* _Work request_:
Wherever a picture sits, omit it. Output the rest of the listing exactly.

* _Data below_:

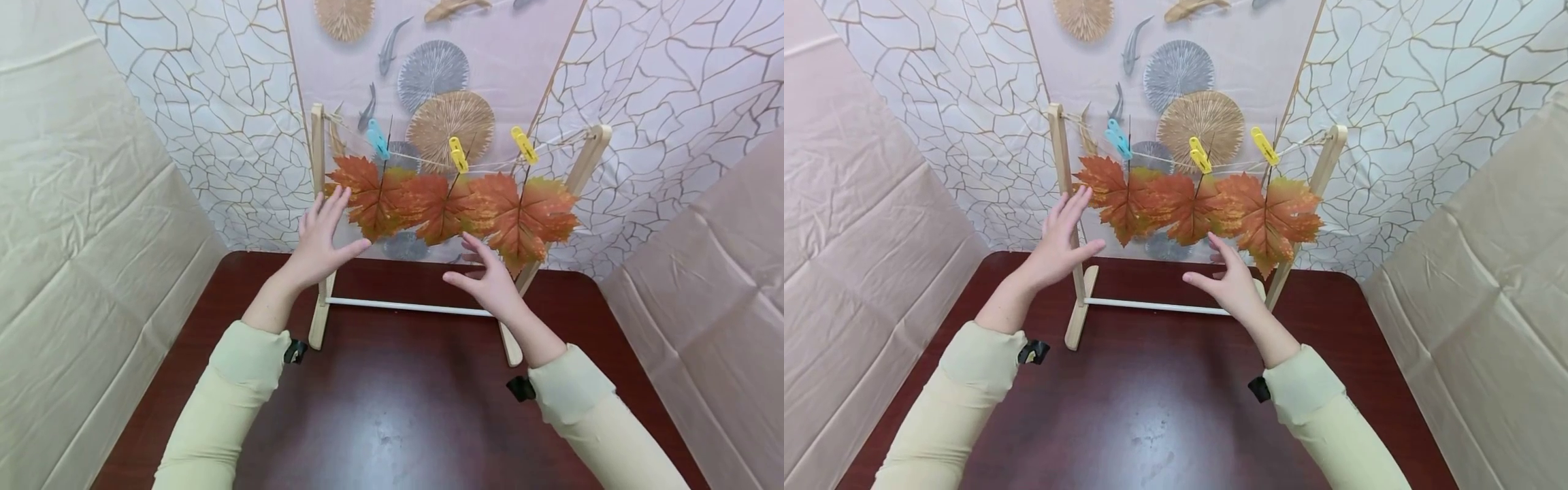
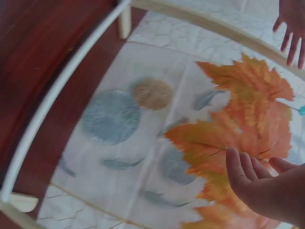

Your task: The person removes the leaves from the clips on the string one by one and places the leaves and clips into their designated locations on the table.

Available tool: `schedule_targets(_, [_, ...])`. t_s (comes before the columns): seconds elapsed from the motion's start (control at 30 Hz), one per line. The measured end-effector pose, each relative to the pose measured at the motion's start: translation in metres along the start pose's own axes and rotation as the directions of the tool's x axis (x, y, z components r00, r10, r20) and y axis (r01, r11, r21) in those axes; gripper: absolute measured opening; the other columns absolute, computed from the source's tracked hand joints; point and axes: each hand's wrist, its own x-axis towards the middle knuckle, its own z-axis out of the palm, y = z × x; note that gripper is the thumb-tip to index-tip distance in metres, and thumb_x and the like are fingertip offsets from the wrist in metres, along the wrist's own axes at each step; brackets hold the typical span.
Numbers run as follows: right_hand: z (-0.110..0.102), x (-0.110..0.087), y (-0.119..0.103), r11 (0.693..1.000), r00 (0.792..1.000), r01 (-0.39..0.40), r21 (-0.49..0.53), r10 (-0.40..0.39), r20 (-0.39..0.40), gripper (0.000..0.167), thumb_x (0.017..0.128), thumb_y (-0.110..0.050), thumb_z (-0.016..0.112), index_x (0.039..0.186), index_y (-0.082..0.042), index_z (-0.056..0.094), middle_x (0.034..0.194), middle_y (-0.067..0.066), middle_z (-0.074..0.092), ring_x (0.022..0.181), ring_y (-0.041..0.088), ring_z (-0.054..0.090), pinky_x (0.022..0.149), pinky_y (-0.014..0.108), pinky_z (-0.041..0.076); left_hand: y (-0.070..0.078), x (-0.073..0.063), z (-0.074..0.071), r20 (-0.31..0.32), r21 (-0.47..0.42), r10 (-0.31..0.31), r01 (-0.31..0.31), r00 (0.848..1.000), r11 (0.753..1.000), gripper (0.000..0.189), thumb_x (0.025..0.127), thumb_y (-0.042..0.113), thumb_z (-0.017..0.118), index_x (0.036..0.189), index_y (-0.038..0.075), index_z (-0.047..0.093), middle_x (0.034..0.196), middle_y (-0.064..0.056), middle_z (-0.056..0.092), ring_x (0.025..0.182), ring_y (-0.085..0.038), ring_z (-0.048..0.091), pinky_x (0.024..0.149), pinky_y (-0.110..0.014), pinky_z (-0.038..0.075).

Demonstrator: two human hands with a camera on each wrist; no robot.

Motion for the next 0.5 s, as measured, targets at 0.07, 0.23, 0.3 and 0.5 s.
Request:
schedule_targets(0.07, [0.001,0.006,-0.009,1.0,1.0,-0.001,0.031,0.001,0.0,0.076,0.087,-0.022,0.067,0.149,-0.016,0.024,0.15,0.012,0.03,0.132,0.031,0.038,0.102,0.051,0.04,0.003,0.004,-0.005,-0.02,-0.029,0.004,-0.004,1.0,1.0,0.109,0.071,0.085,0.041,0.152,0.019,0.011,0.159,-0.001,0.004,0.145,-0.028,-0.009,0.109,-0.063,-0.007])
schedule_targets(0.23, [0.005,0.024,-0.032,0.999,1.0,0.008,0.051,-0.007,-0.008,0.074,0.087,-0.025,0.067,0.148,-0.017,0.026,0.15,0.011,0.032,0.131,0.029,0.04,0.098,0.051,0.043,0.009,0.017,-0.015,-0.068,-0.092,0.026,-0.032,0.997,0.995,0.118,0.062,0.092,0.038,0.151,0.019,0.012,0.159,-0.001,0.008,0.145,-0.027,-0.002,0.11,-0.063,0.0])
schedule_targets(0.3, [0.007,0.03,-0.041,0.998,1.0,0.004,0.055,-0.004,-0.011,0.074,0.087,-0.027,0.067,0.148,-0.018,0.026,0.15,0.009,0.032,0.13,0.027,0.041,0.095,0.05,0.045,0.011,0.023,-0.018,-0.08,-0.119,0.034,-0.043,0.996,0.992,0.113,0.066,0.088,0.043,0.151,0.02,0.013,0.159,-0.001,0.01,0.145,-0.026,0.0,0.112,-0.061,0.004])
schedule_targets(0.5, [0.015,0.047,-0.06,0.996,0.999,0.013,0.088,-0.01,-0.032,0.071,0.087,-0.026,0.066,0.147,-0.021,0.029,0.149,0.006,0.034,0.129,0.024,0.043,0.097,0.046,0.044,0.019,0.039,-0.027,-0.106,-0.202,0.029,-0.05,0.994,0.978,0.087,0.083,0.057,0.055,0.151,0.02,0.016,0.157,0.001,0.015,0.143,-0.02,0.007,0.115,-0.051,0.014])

* _Worked solution_:
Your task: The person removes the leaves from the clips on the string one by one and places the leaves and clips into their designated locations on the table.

Available tool: `schedule_targets(_, [_, ...])`. t_s (comes before the columns): seconds elapsed from the motion's start (control at 30 Hz), one per line. The measured end-effector pose, each relative to the pose measured at the motion's start: translation in metres along the start pose's own axes and rotation as the directions of the tool's x axis (x, y, z components r00, r10, r20) and y axis (r01, r11, r21) in those axes; gripper: absolute measured opening; the other columns absolute, computed from the source's tracked hand joints; point and axes: each hand's wrist, its own x-axis towards the middle knuckle, its own z-axis out of the palm, y = z × x; note that gripper is the thumb-tip to index-tip distance in metres, and thumb_x and the like are fingertip offsets from the wrist in metres, along the wrist's own axes at each step; brackets hold the typical span.
Numbers run as follows: right_hand: z (-0.110..0.102), x (-0.110..0.087), y (-0.119..0.103), r11 (0.693..1.000), r00 (0.792..1.000), r01 (-0.39..0.40), r21 (-0.49..0.53), r10 (-0.40..0.39), r20 (-0.39..0.40), gripper (0.000..0.167), thumb_x (0.017..0.128), thumb_y (-0.110..0.050), thumb_z (-0.016..0.112), index_x (0.039..0.186), index_y (-0.082..0.042), index_z (-0.056..0.094), middle_x (0.034..0.194), middle_y (-0.067..0.066), middle_z (-0.074..0.092), ring_x (0.022..0.181), ring_y (-0.041..0.088), ring_z (-0.054..0.090), pinky_x (0.022..0.149), pinky_y (-0.014..0.108), pinky_z (-0.041..0.076); left_hand: y (-0.070..0.078), x (-0.073..0.063), z (-0.074..0.071), r20 (-0.31..0.32), r21 (-0.47..0.42), r10 (-0.31..0.31), r01 (-0.31..0.31), r00 (0.848..1.000), r11 (0.753..1.000), gripper (0.000..0.189), thumb_x (0.025..0.127), thumb_y (-0.042..0.113), thumb_z (-0.017..0.118), index_x (0.036..0.189), index_y (-0.038..0.075), index_z (-0.047..0.093), middle_x (0.034..0.196), middle_y (-0.064..0.056), middle_z (-0.056..0.092), ring_x (0.025..0.182), ring_y (-0.085..0.038), ring_z (-0.048..0.091), pinky_x (0.024..0.149), pinky_y (-0.110..0.014), pinky_z (-0.038..0.075).

Demonstrator: two human hands with a camera on each wrist; no robot.

Motion for the next 0.5 s, as measured, targets at 0.07, 0.23, 0.3 and 0.5 s.
Request:
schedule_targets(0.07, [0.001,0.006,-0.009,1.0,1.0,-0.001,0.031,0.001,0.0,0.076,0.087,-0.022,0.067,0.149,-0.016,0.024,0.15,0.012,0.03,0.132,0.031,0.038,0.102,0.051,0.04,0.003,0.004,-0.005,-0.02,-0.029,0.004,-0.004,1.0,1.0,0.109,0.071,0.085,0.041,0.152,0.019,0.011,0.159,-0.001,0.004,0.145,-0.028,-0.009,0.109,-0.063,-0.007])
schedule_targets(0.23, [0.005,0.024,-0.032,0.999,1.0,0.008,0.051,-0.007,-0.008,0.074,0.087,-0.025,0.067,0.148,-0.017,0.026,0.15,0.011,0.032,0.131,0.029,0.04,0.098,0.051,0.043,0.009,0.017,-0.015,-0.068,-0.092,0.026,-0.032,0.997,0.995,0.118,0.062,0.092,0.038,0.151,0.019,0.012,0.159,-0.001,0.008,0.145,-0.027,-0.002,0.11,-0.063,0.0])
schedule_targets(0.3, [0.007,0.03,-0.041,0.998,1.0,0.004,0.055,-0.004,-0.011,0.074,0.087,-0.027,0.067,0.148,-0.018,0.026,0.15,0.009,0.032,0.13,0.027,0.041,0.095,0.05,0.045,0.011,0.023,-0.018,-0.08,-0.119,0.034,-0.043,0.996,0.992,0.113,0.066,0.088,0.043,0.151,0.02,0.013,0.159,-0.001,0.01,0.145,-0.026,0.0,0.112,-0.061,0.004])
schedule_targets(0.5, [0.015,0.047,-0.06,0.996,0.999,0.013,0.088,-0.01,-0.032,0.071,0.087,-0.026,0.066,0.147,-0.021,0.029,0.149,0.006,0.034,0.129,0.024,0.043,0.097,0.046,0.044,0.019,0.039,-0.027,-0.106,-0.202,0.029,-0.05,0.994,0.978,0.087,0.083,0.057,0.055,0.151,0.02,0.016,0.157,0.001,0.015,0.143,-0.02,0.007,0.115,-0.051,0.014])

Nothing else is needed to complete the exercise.